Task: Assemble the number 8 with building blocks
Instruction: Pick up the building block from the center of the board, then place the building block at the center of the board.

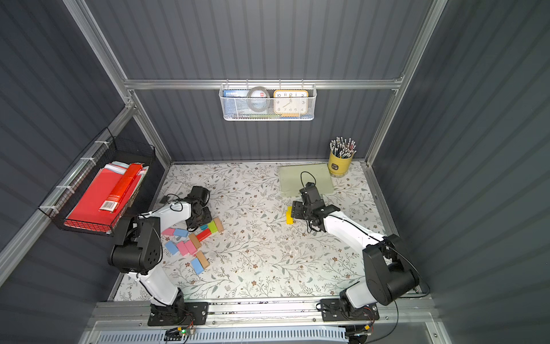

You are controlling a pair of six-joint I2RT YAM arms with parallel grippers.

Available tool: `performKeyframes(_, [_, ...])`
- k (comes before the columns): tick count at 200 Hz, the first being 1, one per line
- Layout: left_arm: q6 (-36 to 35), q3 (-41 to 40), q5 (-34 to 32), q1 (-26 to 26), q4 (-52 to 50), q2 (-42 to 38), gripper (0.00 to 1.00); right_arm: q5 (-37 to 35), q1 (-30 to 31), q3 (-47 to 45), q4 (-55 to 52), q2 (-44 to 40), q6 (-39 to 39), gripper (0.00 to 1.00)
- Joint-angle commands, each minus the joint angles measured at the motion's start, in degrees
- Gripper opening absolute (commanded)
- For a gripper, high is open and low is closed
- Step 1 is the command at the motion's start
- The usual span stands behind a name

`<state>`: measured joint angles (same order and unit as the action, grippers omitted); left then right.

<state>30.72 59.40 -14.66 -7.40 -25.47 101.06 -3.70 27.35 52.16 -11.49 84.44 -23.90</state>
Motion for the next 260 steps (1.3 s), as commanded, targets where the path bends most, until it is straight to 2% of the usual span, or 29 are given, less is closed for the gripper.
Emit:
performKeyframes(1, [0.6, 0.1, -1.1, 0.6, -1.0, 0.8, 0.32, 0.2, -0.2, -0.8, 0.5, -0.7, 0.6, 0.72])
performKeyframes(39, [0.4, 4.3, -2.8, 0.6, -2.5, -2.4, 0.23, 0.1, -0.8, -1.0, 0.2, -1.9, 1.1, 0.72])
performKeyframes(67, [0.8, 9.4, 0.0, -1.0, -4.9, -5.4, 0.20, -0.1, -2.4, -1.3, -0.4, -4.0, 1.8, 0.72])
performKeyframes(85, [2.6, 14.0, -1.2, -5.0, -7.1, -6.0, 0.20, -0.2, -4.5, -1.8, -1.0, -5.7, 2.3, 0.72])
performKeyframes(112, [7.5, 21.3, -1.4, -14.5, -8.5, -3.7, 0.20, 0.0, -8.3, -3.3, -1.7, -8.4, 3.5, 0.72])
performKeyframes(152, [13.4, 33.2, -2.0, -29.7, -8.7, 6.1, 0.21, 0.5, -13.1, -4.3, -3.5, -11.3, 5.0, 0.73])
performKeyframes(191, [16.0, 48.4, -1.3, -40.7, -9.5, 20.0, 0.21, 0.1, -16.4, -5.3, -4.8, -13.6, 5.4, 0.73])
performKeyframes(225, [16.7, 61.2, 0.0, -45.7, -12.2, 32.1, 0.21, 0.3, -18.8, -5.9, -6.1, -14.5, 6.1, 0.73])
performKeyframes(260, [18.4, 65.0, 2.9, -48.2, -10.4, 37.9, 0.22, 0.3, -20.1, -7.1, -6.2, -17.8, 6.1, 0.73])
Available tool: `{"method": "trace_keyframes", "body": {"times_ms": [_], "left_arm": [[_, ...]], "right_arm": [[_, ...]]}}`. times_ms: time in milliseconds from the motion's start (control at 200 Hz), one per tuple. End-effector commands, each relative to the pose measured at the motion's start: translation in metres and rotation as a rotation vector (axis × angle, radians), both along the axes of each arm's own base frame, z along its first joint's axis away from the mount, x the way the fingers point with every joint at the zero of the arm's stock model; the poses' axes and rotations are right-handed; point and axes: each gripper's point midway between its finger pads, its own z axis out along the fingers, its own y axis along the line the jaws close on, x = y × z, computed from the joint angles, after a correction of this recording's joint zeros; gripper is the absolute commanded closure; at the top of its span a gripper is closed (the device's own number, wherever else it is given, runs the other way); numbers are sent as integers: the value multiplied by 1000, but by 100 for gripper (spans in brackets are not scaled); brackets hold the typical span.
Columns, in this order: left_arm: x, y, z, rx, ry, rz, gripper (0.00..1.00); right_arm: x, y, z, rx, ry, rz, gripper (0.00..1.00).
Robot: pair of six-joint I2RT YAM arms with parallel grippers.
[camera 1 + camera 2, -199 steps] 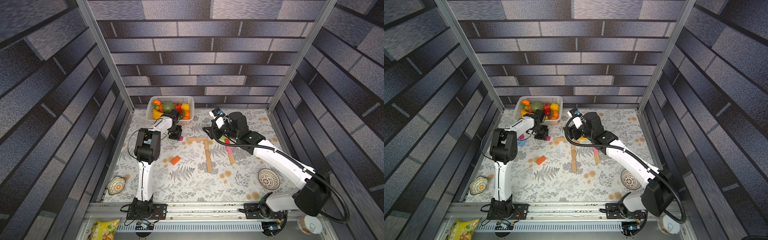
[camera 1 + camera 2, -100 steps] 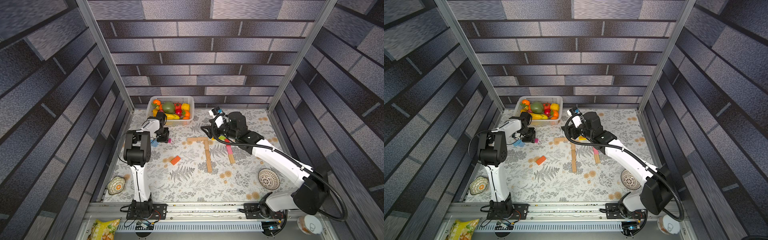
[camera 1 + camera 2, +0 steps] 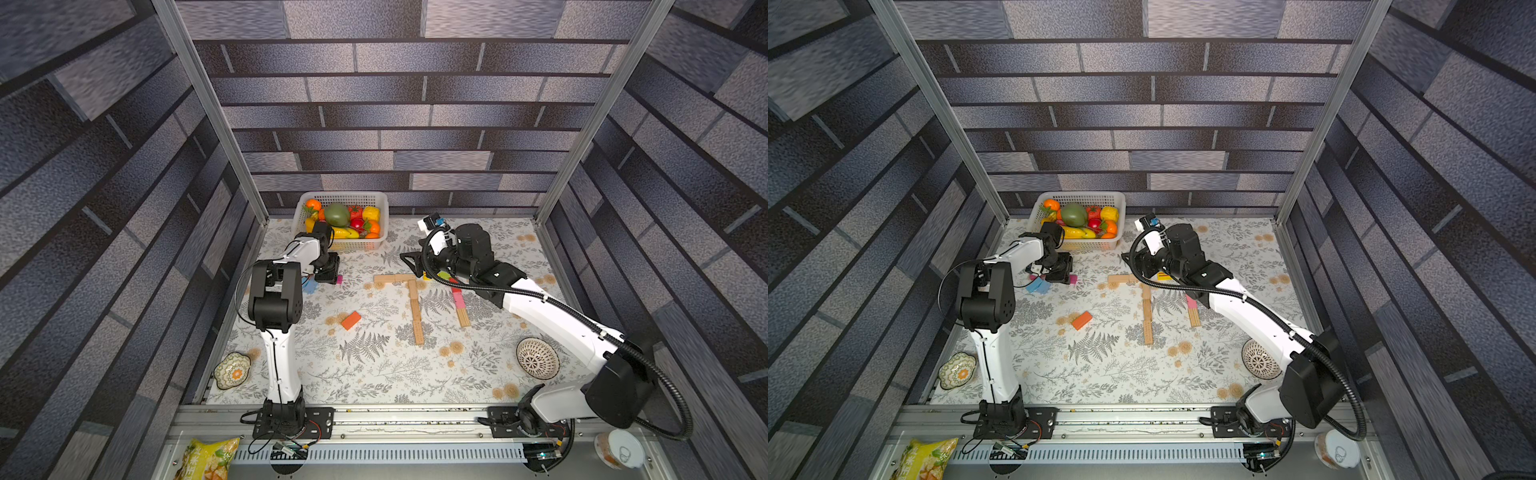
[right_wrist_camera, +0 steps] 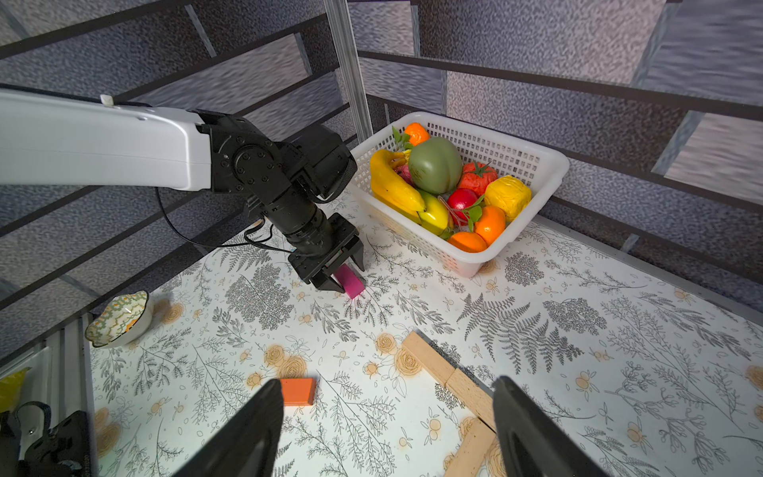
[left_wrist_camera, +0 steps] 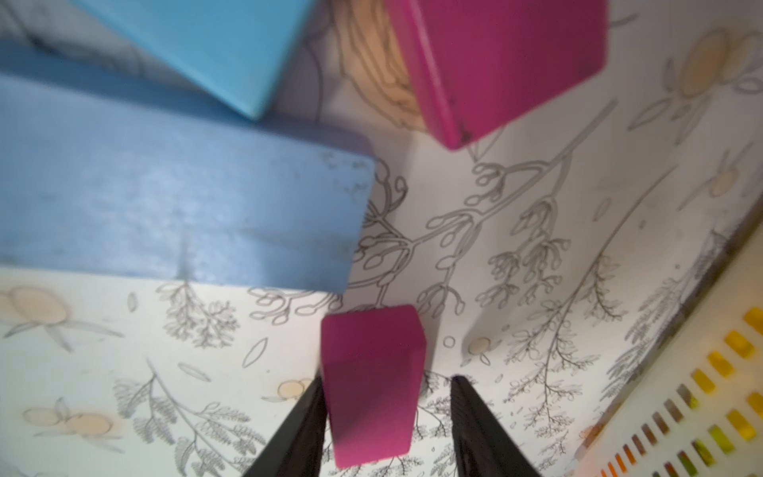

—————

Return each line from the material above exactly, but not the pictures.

- [ANSWER TO THE PROBLEM]
Task: Assemble the number 8 with building blocks
Instruction: Pick up the building block from the center of the board, then place the building block at the center of the board.


You are controlling a pair of six-joint I2RT YAM arms with parallel grippers.

Available tool: `performKeyframes(_, [_, ...])`
- k (comes before the columns): tick count at 200 Hz, the first being 1, one per line
- Layout: left_arm: q6 (-36 to 35), q3 (-41 to 40), q5 (-34 to 32), q1 (-26 to 26), q4 (-52 to 50), q2 (-42 to 38), gripper (0.00 to 1.00); right_arm: q5 (-37 to 35), q1 (-30 to 31), q3 (-47 to 45), q4 (-55 to 52), q2 (-44 to 40), q6 (-39 to 39), gripper (0.00 to 1.00)
- Joint-angle commands, each minus the joint angles measured at the motion's start, in degrees
- Gripper opening absolute (commanded)
- For a gripper, high is open and low is closed
- Step 1 is the command at the motion's start
- The usual span stands behind a name

`<state>`: measured joint angles (same order and unit as the action, grippers omitted); left then right.

<state>30.72 59.40 -14.66 -7.40 -25.47 101.06 -3.70 27.35 52.16 -11.49 84.44 -23.90</state>
Motion for the next 260 steps (1.3 s), as commanded, targets where the path bends most, until it is straight to 2% of the usual span, or 29 are given, less is closed for the gripper.
Emit:
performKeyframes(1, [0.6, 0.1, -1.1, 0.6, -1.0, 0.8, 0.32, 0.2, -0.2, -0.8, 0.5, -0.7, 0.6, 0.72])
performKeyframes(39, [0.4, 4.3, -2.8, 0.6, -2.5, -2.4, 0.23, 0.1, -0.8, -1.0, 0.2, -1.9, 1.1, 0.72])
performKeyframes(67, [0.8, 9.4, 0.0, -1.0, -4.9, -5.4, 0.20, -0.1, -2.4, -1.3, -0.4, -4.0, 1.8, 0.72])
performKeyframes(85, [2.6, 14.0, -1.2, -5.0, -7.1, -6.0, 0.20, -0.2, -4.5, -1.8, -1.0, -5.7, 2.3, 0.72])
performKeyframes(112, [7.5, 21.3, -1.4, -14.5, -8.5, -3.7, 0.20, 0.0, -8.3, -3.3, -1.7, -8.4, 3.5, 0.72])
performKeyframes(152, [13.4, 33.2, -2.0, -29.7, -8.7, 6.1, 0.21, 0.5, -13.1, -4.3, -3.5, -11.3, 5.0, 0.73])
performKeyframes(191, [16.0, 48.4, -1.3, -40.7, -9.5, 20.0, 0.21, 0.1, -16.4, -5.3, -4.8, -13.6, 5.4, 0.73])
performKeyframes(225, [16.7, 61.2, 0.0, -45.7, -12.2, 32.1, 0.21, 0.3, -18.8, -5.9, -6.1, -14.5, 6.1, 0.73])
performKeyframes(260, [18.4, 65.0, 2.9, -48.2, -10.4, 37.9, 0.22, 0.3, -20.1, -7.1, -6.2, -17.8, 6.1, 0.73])
Available tool: `{"method": "trace_keyframes", "body": {"times_ms": [_], "left_arm": [[_, ...]], "right_arm": [[_, ...]]}}`. times_ms: time in milliseconds from the motion's start (control at 200 Hz), one per tuple. End-effector commands, each relative to the pose measured at the motion's start: translation in metres and rotation as a rotation vector (axis × angle, radians), both along the axes of each arm's own base frame, z along its first joint's axis away from the mount, x the way the fingers point with every joint at the zero of the arm's stock model; the poses' axes and rotations are right-handed; point and axes: each gripper's point midway between its finger pads, its own z axis out along the fingers, its own y axis along the line the jaws close on, x = y × z, computed from the joint angles, after a correction of this recording's joint zeros; gripper is the absolute commanded closure; at the top of its span a gripper is closed (the device's own number, wherever else it is given, runs the other way); numbers are sent as integers: the value multiplied by 1000, but by 100 for gripper (spans in brackets are not scaled); brackets hold the typical span.
Columns, in this order: left_arm: x, y, z, rx, ry, rz, gripper (0.00..1.00); right_arm: x, y, z, rx, ry, rz, gripper (0.00..1.00).
Robot: pair of six-joint I2RT YAM arms with parallel grippers.
[camera 1 + camera 2, -199 steps] 
[camera 1 + camera 2, -100 steps] 
[camera 1 + camera 2, +0 steps] 
[right_wrist_camera, +0 steps] 
[left_wrist_camera, +0 steps] 

The response is now finished.